_TASK TO CARRY OUT_
What you return must be the complete listing, unchanged.

_DATASET EXCERPT_

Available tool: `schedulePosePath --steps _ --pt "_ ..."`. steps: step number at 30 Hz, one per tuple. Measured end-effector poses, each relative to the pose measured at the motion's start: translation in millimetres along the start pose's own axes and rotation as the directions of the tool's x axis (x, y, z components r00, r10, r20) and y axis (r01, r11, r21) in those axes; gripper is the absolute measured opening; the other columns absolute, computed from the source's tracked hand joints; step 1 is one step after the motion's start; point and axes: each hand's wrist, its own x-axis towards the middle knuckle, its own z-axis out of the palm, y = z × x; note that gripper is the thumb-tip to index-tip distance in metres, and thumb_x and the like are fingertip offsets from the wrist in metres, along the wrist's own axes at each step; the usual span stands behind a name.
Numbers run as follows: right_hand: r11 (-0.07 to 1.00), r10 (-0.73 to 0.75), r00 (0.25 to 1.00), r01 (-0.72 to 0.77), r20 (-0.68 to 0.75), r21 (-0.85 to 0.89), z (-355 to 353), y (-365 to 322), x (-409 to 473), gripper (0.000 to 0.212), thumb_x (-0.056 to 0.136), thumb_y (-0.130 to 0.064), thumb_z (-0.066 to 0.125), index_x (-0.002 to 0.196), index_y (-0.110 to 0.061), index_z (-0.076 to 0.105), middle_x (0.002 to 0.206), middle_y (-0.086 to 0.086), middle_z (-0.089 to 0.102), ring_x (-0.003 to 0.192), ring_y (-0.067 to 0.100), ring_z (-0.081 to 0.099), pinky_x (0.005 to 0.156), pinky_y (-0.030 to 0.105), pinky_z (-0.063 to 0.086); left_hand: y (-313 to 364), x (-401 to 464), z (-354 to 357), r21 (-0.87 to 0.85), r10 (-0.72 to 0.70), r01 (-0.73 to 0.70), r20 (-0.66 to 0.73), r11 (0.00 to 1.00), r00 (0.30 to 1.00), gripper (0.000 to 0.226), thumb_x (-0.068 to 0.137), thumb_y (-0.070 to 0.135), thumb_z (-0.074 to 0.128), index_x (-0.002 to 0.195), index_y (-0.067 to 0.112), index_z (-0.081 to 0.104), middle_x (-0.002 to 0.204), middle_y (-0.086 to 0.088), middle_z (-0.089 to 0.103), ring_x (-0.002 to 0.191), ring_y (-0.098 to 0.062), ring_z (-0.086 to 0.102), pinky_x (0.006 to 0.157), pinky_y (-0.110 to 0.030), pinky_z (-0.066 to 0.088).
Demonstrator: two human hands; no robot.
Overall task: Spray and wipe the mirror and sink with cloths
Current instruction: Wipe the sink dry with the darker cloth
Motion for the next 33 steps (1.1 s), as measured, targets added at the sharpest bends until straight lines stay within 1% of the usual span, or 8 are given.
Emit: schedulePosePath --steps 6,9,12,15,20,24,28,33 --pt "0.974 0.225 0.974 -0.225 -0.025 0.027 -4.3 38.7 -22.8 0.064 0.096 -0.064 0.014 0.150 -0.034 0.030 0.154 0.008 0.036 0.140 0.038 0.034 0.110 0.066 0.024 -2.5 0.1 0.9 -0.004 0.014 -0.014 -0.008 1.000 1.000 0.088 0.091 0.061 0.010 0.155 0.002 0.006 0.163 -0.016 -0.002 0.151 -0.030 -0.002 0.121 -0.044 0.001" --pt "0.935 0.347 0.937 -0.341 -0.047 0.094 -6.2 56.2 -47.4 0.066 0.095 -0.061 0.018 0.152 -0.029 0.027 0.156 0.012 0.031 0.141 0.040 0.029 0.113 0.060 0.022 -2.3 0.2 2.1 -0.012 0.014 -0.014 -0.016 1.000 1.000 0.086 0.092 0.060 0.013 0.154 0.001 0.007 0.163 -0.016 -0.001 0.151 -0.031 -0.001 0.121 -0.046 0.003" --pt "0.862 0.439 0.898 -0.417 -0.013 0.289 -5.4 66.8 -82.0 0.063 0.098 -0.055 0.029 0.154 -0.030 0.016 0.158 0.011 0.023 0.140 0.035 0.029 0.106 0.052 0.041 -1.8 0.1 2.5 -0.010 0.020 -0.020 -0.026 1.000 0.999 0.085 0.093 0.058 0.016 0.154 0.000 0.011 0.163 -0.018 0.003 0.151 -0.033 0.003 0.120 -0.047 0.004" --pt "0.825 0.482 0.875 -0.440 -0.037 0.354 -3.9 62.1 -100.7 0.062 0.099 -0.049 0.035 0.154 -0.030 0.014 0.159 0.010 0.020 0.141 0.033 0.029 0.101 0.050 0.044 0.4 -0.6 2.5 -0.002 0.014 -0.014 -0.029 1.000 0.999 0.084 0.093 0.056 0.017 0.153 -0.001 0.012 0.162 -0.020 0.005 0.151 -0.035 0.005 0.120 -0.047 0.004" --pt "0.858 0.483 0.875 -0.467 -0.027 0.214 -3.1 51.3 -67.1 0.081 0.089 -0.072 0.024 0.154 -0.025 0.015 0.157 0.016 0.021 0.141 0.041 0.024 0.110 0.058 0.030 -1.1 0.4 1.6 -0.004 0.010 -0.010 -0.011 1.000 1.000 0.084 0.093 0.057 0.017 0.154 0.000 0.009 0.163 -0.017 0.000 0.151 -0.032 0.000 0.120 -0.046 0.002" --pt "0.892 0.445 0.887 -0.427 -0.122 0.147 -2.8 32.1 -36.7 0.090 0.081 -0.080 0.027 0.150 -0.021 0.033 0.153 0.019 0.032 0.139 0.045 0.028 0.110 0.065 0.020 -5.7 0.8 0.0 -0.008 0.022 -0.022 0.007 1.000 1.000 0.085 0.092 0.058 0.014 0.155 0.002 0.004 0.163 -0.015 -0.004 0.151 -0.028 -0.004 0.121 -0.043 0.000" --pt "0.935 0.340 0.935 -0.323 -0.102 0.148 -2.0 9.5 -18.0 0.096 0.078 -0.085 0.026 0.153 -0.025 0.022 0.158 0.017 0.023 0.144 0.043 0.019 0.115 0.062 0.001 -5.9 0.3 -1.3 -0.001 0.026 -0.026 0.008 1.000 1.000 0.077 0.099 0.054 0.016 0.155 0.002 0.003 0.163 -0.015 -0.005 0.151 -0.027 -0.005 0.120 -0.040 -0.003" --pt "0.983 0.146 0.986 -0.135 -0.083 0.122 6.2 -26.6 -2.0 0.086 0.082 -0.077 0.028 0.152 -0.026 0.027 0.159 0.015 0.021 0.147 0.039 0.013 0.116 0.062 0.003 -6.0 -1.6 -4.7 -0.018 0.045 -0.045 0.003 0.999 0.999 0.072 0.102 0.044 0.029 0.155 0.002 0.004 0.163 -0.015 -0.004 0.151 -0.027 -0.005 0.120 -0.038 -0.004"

_OUTPUT FOR THIS TASK_
Available tool: `schedulePosePath --steps _ --pt "_ ..."`. steps: step number at 30 Hz, one per tuple. Measured end-effector poses, each relative to the pose measured at the motion's start: translation in millimetres along the start pose's own axes and rotation as the directions of the tool's x axis (x, y, z components r00, r10, r20) and y axis (r01, r11, r21) in those axes; gripper is the absolute measured opening; the other columns absolute, computed from the source's tracked hand joints; step 1 is one step after the motion's start; point and axes: each hand's wrist, its own x-axis towards the middle knuckle, its own z-axis out of the palm, y = z × x; note that gripper is the thumb-tip to index-tip distance in metres, and thumb_x and the like are fingertip offsets from the wrist in metres, along the wrist's own axes at each step; the usual span stands behind a name.
Numbers run as follows: right_hand: r11 (-0.07 to 1.00), r10 (-0.73 to 0.75), r00 (0.25 to 1.00), r01 (-0.72 to 0.77), r20 (-0.68 to 0.75), r21 (-0.85 to 0.89), z (-355 to 353), y (-365 to 322), x (-409 to 473), gripper (0.000 to 0.212), thumb_x (-0.056 to 0.136), thumb_y (-0.130 to 0.064), thumb_z (-0.066 to 0.125), index_x (-0.002 to 0.196), index_y (-0.110 to 0.061), index_z (-0.076 to 0.105), middle_x (0.002 to 0.206), middle_y (-0.086 to 0.086), middle_z (-0.089 to 0.102), ring_x (-0.003 to 0.192), ring_y (-0.067 to 0.100), ring_z (-0.081 to 0.099), pinky_x (0.005 to 0.156), pinky_y (-0.030 to 0.105), pinky_z (-0.063 to 0.086); left_hand: y (-313 to 364), x (-401 to 464), z (-354 to 357), r21 (-0.87 to 0.85), r10 (-0.72 to 0.70), r01 (-0.73 to 0.70), r20 (-0.66 to 0.73), r11 (0.00 to 1.00), r00 (0.30 to 1.00), gripper (0.000 to 0.226), thumb_x (-0.068 to 0.137), thumb_y (-0.070 to 0.135), thumb_z (-0.074 to 0.128), index_x (-0.002 to 0.195), index_y (-0.067 to 0.112), index_z (-0.081 to 0.104), middle_x (-0.002 to 0.204), middle_y (-0.086 to 0.088), middle_z (-0.089 to 0.103), ring_x (-0.002 to 0.191), ring_y (-0.098 to 0.062), ring_z (-0.086 to 0.102), pinky_x (0.006 to 0.157), pinky_y (-0.110 to 0.030), pinky_z (-0.066 to 0.088).
Demonstrator: two human hands; no robot.
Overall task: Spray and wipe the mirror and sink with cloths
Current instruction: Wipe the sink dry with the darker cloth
Motion for the next 33 steps (1.1 s), as measured, targets added at the sharpest bends until straight lines stay within 1% of the usual span, or 8 are given.
Emit: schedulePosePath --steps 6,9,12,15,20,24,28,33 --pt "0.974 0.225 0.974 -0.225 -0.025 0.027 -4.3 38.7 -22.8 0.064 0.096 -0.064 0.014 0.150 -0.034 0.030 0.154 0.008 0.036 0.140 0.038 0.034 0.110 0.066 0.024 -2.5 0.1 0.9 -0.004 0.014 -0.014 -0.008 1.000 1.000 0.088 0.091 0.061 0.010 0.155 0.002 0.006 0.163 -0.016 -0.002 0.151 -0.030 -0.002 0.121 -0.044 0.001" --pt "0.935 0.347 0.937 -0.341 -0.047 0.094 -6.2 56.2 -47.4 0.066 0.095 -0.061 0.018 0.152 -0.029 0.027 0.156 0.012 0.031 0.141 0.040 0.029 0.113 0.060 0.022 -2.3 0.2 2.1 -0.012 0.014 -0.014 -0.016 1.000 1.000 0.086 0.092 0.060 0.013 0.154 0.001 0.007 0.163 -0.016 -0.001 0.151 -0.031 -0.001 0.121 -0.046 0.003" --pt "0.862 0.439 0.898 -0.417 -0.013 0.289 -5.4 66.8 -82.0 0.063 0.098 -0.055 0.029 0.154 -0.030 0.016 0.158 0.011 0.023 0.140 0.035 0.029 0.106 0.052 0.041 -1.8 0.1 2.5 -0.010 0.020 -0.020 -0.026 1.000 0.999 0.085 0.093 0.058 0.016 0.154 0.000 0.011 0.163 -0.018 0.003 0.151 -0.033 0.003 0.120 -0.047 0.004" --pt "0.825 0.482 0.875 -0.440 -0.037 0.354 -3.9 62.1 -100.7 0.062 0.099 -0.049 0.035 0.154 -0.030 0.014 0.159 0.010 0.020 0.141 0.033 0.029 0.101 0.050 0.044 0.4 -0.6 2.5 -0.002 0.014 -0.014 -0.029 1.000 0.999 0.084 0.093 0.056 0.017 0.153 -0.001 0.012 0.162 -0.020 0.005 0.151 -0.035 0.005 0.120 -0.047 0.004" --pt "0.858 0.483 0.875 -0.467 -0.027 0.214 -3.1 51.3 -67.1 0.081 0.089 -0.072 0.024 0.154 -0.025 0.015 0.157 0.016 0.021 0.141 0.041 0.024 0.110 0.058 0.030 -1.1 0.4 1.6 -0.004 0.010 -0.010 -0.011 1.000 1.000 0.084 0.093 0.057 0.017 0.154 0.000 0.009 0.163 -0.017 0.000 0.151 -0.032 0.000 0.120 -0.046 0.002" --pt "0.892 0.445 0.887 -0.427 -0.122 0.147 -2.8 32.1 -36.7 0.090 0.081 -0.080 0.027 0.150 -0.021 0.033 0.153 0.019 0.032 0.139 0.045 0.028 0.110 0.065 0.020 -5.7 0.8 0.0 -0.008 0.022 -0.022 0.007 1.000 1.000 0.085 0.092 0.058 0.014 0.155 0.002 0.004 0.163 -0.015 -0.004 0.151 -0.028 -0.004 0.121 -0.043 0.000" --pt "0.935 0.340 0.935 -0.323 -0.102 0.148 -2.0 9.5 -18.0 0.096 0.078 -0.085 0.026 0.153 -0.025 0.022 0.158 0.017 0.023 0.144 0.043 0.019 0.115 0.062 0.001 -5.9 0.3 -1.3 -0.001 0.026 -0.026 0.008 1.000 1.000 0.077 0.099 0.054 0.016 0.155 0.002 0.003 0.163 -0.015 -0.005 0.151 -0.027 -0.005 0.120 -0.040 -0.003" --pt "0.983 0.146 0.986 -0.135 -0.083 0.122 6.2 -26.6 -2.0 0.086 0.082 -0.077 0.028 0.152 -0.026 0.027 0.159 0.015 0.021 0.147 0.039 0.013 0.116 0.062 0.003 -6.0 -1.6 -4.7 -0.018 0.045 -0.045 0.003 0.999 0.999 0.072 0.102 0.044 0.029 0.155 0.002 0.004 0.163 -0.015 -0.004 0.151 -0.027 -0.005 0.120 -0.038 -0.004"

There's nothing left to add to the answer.